What is being asked:
From the entries below, output the line with "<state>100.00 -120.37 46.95" and each following line up to and including the line with "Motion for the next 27", exactly as written.
**** Recorded data
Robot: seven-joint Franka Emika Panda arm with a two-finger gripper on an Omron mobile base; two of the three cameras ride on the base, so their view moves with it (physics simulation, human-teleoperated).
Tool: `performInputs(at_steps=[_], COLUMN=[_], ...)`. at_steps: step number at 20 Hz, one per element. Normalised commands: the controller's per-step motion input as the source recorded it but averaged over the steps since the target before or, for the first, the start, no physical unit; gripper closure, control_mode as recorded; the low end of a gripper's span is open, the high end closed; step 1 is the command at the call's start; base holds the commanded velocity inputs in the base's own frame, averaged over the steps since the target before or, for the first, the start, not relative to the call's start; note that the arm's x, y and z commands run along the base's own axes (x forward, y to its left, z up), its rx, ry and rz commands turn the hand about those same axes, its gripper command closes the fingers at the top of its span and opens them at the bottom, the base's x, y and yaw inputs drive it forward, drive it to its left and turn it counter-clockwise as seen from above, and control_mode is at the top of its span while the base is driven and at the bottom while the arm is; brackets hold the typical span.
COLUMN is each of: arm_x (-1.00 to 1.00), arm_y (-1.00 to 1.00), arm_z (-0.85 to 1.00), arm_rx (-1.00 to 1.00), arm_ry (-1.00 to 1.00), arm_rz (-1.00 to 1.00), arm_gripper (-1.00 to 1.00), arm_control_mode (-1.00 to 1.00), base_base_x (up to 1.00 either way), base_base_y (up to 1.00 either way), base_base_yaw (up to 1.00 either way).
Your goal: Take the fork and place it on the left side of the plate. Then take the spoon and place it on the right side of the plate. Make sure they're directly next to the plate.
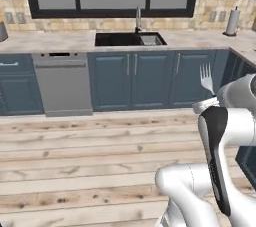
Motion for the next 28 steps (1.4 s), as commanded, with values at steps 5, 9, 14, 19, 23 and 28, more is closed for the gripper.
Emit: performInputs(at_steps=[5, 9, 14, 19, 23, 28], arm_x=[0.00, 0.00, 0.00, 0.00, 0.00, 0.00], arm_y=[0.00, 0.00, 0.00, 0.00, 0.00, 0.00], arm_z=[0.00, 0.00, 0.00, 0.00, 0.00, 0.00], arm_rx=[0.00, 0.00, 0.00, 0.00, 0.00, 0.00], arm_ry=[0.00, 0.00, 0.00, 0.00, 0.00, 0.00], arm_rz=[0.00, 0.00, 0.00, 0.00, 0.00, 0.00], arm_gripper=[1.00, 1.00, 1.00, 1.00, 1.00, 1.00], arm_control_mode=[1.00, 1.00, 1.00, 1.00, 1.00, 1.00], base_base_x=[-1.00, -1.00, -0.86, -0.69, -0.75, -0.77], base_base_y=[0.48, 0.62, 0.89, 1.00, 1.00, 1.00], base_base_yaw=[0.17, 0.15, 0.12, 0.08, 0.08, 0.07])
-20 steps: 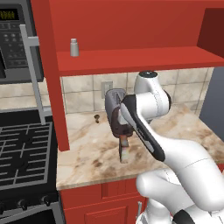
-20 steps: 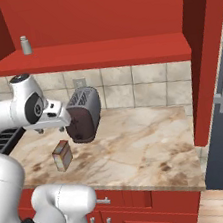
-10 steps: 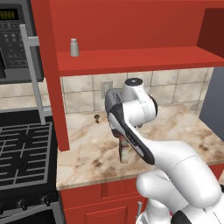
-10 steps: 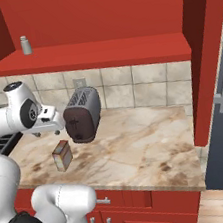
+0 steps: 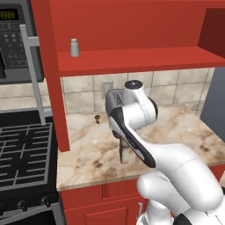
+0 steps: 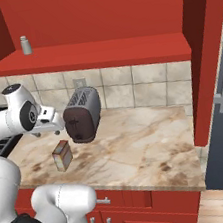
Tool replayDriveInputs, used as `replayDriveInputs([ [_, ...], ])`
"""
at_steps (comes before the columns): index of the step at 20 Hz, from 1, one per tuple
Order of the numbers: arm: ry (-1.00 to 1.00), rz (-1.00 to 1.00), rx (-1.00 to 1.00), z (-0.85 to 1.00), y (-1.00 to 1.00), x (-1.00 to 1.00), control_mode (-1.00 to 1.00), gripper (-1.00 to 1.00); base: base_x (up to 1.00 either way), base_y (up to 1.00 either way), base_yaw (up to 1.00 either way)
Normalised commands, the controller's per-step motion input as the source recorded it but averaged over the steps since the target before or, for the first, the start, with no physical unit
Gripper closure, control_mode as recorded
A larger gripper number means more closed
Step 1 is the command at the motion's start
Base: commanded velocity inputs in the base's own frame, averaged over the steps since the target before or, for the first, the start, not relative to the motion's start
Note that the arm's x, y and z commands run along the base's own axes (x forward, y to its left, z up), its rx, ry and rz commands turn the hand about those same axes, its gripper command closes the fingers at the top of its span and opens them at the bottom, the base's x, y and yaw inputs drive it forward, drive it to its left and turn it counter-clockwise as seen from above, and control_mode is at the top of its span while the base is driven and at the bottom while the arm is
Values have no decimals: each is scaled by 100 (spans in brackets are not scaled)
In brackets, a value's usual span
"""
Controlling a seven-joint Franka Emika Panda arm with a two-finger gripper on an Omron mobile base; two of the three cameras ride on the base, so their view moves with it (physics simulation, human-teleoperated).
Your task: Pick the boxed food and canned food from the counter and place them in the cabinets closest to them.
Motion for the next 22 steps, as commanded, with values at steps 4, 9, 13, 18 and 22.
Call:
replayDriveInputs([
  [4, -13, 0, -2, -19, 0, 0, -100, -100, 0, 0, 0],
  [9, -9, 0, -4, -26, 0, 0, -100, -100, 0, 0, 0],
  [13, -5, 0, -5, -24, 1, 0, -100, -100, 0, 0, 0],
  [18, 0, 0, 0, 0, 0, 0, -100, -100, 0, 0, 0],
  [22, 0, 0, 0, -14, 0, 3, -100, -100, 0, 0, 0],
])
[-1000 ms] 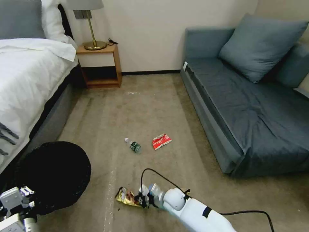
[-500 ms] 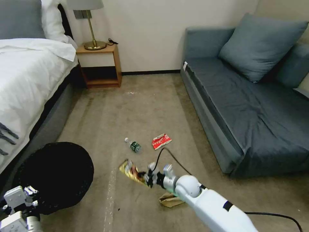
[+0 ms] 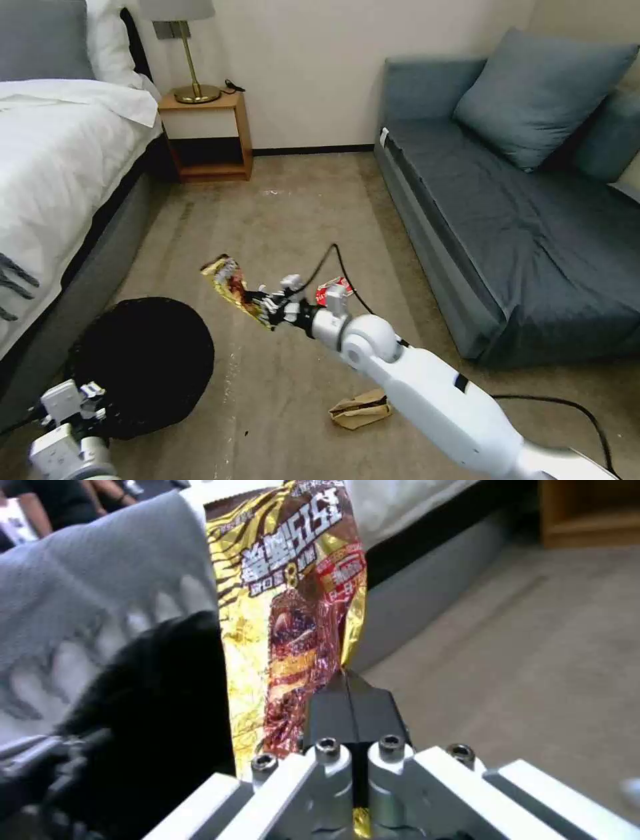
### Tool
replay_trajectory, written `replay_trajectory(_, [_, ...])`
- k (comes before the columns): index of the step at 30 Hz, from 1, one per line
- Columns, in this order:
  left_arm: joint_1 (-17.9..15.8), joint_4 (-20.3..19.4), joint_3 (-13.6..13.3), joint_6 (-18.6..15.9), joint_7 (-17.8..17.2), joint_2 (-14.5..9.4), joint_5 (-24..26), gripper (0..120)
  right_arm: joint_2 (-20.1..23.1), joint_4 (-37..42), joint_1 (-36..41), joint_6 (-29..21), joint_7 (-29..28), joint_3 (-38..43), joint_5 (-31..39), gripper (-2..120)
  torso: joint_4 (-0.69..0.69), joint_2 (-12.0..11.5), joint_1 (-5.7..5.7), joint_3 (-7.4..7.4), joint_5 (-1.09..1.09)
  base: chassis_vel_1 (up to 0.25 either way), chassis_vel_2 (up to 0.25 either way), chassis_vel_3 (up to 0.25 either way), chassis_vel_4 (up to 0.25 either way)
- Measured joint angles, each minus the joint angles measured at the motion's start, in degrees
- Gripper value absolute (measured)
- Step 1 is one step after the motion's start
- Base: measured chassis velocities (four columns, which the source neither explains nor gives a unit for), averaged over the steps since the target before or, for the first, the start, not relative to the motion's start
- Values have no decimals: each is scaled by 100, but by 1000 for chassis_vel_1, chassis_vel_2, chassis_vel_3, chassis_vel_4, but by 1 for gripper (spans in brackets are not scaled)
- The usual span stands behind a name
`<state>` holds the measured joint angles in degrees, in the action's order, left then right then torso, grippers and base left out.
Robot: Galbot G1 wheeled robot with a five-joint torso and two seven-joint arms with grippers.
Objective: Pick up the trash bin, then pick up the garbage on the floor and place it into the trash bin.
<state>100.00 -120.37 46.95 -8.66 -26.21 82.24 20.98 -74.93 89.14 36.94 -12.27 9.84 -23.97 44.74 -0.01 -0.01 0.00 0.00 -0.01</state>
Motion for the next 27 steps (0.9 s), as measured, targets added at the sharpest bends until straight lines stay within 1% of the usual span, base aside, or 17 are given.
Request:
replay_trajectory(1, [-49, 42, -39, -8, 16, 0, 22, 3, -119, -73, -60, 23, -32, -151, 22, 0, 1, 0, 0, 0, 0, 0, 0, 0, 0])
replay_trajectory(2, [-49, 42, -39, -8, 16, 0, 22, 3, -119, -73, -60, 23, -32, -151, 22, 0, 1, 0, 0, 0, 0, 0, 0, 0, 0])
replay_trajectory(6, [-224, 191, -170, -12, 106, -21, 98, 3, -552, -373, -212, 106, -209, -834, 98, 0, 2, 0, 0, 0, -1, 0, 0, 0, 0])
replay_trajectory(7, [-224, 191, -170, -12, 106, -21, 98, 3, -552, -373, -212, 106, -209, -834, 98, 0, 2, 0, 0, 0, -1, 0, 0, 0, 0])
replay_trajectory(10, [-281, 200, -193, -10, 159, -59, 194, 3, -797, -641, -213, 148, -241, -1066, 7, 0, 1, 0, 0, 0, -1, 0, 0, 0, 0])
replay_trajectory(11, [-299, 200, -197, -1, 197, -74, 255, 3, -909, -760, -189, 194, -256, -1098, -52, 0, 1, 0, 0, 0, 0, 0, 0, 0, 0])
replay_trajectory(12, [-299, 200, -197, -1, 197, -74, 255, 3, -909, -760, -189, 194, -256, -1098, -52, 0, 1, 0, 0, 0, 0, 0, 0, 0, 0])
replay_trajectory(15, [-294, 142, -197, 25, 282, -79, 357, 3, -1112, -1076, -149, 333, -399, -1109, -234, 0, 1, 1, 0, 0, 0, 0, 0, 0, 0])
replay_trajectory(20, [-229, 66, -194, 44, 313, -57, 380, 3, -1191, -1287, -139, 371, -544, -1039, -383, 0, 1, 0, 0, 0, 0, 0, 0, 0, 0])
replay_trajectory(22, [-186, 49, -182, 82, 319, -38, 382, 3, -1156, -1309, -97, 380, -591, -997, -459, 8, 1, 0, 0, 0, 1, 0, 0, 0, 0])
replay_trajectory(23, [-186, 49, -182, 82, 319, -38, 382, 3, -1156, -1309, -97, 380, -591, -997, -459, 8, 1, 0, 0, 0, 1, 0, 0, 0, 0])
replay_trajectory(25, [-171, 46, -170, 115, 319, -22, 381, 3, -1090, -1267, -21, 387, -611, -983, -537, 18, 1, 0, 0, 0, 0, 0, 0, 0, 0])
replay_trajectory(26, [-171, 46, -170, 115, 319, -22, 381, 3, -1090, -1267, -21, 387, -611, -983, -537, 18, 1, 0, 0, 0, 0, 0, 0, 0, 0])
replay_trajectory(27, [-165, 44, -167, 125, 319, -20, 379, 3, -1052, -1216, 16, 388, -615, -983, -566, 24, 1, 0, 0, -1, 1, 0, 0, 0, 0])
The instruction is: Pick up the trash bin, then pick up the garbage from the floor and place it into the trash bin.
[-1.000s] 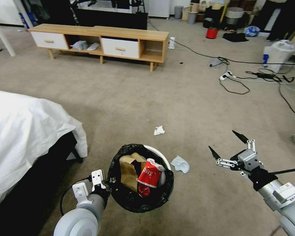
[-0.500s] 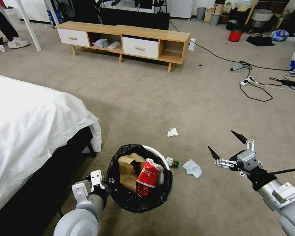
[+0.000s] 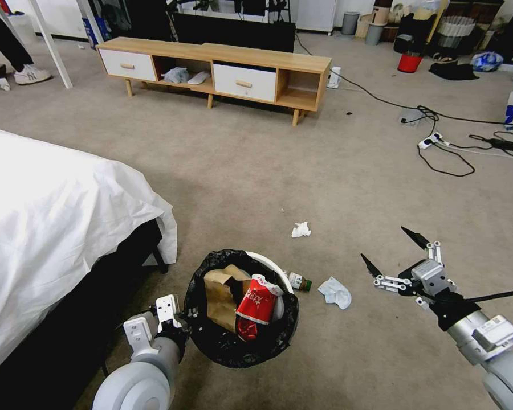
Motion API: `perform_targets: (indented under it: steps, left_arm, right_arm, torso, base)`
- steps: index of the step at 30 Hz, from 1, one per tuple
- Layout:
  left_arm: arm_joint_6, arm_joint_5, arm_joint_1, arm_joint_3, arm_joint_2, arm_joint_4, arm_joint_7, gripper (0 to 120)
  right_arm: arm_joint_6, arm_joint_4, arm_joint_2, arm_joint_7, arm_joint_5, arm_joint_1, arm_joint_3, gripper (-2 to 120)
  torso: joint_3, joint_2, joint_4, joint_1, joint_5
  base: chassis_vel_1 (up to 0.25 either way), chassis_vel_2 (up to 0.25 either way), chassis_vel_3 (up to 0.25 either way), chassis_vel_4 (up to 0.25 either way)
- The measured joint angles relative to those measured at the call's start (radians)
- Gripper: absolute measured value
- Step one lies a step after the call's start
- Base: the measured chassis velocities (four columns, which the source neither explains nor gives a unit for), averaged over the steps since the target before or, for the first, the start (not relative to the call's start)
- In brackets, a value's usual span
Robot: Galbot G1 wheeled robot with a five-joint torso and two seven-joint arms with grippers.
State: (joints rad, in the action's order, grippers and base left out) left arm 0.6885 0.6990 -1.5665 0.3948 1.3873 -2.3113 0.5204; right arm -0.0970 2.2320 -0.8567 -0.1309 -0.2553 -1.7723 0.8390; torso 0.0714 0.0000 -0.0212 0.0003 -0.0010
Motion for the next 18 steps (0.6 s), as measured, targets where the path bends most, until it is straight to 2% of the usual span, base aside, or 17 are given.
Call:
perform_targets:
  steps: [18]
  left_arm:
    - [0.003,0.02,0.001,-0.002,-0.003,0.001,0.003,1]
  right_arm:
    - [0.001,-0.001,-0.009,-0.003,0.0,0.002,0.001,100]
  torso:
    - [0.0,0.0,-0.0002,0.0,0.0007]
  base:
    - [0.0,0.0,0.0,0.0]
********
The completed task:
<state>100.00 -120.37 46.95 -8.66 -26.21 82.24 20.98 -74.93 89.14 36.94 -12.27 9.84 -23.97 44.74 -0.01 -0.01 0.00 0.00 -0.01</state>
Motion for the next 27 steps (0.9 s), as measured, targets added at the sharpest bends until straight lines stay within 1% of the usual span, base aside, or 17 are given.

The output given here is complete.